Available records:
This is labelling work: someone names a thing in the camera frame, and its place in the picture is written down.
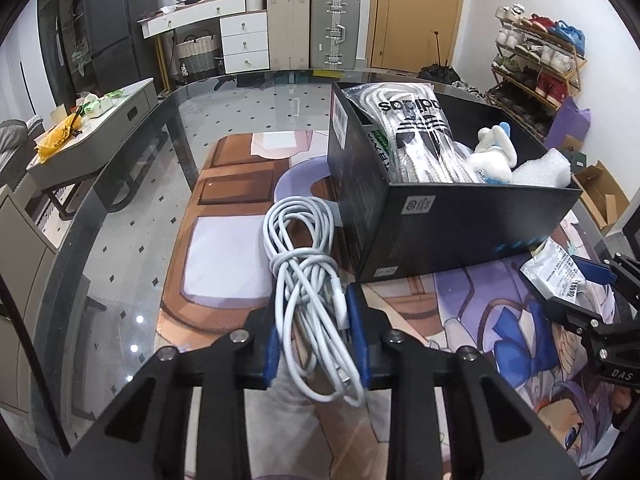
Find silver foil packet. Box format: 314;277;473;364
521;238;587;304

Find white charging cable bundle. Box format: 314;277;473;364
262;195;367;409

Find white foam roll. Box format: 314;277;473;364
512;148;572;188

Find white blue plush toy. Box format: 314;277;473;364
465;122;518;184

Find green white snack packet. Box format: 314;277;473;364
366;128;395;180

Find bagged white adidas laces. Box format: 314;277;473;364
345;82;482;184

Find open cardboard box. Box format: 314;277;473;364
574;162;629;233

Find anime print desk mat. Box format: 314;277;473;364
163;132;614;479

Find black cardboard box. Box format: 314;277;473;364
328;82;582;282

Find purple bag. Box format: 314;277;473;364
544;96;591;151

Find wooden shoe rack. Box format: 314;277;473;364
487;3;587;139

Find pile of shoes on floor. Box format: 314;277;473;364
418;64;487;101

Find grey white side table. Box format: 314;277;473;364
27;78;158;192

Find silver suitcase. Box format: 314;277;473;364
310;0;360;70

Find white drawer desk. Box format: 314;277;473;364
139;0;270;74

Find woven laundry basket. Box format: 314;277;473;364
176;35;221;82

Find beige suitcase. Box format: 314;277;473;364
267;0;310;70

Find wooden door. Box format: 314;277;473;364
367;0;463;74

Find yellow cloth item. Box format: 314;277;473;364
36;110;82;164

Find black refrigerator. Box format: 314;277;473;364
82;0;163;93

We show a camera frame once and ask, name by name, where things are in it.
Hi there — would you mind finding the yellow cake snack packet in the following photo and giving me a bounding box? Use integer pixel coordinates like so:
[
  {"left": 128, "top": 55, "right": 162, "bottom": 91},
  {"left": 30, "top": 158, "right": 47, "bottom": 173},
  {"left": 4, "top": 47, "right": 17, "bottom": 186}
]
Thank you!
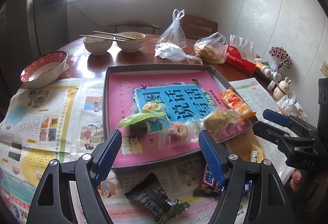
[{"left": 228, "top": 133, "right": 265, "bottom": 163}]

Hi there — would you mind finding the brown chocolate bar wrapper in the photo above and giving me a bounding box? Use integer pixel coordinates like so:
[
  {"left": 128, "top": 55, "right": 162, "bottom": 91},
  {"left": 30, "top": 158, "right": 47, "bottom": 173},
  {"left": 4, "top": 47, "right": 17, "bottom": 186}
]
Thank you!
[{"left": 193, "top": 165, "right": 221, "bottom": 198}]

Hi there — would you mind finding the blue snack packet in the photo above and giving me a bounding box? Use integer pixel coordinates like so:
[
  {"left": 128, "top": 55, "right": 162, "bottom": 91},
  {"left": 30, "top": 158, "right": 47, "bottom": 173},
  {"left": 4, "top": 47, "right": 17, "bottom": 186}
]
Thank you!
[{"left": 243, "top": 180, "right": 252, "bottom": 196}]

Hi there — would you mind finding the black green snack packet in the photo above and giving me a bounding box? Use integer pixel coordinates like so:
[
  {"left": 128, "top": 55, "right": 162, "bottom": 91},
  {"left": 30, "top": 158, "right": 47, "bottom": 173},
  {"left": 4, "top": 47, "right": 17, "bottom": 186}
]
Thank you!
[{"left": 124, "top": 172, "right": 190, "bottom": 223}]

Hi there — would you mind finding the person's hand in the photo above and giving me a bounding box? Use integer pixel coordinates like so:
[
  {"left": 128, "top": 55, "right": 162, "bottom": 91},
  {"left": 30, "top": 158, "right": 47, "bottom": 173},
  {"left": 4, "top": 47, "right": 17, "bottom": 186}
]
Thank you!
[{"left": 290, "top": 168, "right": 310, "bottom": 192}]

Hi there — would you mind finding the crumpled white tissue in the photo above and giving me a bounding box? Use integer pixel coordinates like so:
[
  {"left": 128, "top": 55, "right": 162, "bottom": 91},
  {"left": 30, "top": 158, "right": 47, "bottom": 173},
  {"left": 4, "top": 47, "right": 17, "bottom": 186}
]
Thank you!
[{"left": 276, "top": 91, "right": 307, "bottom": 121}]

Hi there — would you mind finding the white rabbit figurine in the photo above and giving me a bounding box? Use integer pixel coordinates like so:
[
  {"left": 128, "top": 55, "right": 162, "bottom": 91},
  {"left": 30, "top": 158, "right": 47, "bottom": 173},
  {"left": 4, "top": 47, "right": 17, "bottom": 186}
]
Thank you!
[{"left": 273, "top": 77, "right": 291, "bottom": 101}]

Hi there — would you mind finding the clear bag rice cake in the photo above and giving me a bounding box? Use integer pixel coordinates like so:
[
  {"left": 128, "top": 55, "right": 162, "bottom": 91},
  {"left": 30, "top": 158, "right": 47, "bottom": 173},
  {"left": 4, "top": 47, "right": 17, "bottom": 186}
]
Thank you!
[{"left": 201, "top": 109, "right": 245, "bottom": 143}]

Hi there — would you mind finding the small white pill bottle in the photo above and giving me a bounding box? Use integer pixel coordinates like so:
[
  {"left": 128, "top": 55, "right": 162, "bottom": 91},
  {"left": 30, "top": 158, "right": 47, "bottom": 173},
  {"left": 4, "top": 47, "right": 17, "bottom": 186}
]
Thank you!
[{"left": 267, "top": 80, "right": 276, "bottom": 91}]

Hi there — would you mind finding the white medicine bottle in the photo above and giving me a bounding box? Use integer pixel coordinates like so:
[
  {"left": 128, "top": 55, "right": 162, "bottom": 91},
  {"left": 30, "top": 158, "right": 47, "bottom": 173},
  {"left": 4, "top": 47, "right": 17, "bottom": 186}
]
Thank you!
[{"left": 271, "top": 72, "right": 282, "bottom": 82}]

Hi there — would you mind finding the white newspaper right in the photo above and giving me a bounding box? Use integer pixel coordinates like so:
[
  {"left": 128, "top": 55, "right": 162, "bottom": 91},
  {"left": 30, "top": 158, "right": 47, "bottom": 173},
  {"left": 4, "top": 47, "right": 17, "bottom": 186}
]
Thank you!
[{"left": 230, "top": 78, "right": 294, "bottom": 183}]

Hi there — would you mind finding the clear wrapped red pastry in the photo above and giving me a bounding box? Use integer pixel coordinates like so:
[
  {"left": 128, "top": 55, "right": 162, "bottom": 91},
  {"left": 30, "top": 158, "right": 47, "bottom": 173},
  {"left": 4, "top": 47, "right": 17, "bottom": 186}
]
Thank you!
[{"left": 158, "top": 119, "right": 200, "bottom": 150}]

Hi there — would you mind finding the orange cracker packet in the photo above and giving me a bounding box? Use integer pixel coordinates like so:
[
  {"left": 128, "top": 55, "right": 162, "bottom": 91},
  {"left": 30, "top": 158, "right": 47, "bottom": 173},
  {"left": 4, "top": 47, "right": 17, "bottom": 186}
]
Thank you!
[{"left": 219, "top": 87, "right": 256, "bottom": 121}]

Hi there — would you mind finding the green wrapped pastry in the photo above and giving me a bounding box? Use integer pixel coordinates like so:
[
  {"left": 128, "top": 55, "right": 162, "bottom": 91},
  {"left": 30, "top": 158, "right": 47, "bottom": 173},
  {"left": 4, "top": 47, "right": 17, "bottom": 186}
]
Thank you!
[{"left": 118, "top": 111, "right": 166, "bottom": 137}]

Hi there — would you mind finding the red white flower ornament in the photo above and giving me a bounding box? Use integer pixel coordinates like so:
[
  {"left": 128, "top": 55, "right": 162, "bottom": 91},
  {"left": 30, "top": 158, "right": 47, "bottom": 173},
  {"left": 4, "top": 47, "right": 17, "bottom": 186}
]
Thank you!
[{"left": 269, "top": 46, "right": 293, "bottom": 71}]

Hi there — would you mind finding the grey cardboard tray box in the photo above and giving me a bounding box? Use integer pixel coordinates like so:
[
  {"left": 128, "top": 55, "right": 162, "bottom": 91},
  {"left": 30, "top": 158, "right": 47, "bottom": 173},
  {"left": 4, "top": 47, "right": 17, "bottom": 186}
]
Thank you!
[{"left": 103, "top": 63, "right": 258, "bottom": 169}]

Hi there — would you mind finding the small clear wrapped bun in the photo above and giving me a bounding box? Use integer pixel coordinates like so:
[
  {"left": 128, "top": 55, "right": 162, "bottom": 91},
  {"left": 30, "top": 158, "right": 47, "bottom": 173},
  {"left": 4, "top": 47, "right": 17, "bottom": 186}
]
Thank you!
[{"left": 141, "top": 101, "right": 164, "bottom": 113}]

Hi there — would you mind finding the pink and blue book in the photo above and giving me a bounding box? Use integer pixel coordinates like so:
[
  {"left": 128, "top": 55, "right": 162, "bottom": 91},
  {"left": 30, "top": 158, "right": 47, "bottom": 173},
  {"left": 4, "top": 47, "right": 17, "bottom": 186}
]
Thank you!
[{"left": 108, "top": 71, "right": 253, "bottom": 167}]

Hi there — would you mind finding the colourful newspaper left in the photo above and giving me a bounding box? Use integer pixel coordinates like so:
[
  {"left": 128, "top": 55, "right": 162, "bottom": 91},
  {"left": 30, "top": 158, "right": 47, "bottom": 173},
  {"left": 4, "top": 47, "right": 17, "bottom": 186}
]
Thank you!
[{"left": 1, "top": 80, "right": 218, "bottom": 223}]

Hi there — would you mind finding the red tissue pack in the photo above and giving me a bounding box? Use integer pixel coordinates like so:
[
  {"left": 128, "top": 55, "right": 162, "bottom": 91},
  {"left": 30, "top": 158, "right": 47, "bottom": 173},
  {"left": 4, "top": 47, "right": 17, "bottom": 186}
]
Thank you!
[{"left": 226, "top": 34, "right": 256, "bottom": 76}]

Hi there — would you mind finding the plastic bag of buns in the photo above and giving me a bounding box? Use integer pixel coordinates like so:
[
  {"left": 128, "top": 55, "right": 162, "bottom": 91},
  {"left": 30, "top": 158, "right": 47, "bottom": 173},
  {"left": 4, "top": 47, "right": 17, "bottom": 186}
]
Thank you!
[{"left": 194, "top": 32, "right": 227, "bottom": 64}]

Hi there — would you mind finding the red white patterned bowl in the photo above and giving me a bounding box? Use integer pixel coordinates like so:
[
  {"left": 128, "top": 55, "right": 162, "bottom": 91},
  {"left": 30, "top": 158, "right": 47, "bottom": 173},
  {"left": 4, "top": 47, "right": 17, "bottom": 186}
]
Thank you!
[{"left": 20, "top": 51, "right": 68, "bottom": 89}]

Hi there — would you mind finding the white bowl left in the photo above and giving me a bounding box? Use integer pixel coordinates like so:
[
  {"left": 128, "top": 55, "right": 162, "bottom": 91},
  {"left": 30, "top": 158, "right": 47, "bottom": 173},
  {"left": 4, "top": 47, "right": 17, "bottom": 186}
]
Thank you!
[{"left": 83, "top": 37, "right": 113, "bottom": 55}]

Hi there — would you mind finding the crumpled empty plastic bag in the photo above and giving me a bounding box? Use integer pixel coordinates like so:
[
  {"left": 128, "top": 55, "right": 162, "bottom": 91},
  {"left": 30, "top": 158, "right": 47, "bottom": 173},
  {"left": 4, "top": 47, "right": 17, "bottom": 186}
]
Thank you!
[{"left": 155, "top": 42, "right": 202, "bottom": 65}]

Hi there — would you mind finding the white bowl right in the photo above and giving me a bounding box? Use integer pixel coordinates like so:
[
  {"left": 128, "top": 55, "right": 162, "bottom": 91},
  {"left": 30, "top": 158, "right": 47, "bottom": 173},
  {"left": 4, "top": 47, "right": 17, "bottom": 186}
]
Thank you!
[{"left": 115, "top": 32, "right": 146, "bottom": 53}]

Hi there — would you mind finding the wooden chopstick front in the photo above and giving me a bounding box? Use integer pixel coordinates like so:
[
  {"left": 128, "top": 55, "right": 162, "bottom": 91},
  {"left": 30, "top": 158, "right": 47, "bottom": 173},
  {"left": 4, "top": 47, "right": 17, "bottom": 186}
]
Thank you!
[{"left": 80, "top": 34, "right": 126, "bottom": 42}]

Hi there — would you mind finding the wooden chopstick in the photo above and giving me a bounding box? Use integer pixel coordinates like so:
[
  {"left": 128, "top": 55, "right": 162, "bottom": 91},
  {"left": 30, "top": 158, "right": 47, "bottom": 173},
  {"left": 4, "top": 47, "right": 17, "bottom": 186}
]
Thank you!
[
  {"left": 92, "top": 31, "right": 136, "bottom": 41},
  {"left": 80, "top": 34, "right": 126, "bottom": 42}
]

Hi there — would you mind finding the wooden chopstick back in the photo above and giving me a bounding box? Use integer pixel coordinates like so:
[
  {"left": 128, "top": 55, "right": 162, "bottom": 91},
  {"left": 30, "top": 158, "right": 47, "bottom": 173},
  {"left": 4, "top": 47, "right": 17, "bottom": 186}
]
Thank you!
[{"left": 92, "top": 31, "right": 136, "bottom": 41}]

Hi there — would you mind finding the wooden chair back right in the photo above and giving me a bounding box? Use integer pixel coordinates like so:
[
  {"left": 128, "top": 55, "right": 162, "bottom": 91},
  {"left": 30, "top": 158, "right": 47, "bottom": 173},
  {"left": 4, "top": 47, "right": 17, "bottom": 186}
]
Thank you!
[{"left": 182, "top": 15, "right": 218, "bottom": 40}]

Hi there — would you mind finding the tall knotted plastic bag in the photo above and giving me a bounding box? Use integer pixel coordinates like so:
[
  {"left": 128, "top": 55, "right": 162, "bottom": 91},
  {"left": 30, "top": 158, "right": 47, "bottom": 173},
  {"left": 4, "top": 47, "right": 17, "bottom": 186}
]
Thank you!
[{"left": 156, "top": 9, "right": 187, "bottom": 48}]

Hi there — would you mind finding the curved wooden chair back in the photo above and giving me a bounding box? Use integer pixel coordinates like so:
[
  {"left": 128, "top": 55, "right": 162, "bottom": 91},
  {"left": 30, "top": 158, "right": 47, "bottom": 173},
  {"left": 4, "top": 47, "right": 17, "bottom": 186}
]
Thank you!
[{"left": 109, "top": 19, "right": 161, "bottom": 34}]

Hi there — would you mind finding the dark refrigerator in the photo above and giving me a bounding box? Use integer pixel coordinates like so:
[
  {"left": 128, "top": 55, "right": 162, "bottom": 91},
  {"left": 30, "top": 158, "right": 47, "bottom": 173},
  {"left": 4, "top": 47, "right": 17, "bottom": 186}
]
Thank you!
[{"left": 27, "top": 0, "right": 69, "bottom": 58}]

What to work on: Check each line above for the string "camera" and copy the ones that have it.

Reply:
This is labelling work: someone names a thing in the camera frame, and its place in the picture is written down.
We show a camera frame once and ask, name by name, where things are in it.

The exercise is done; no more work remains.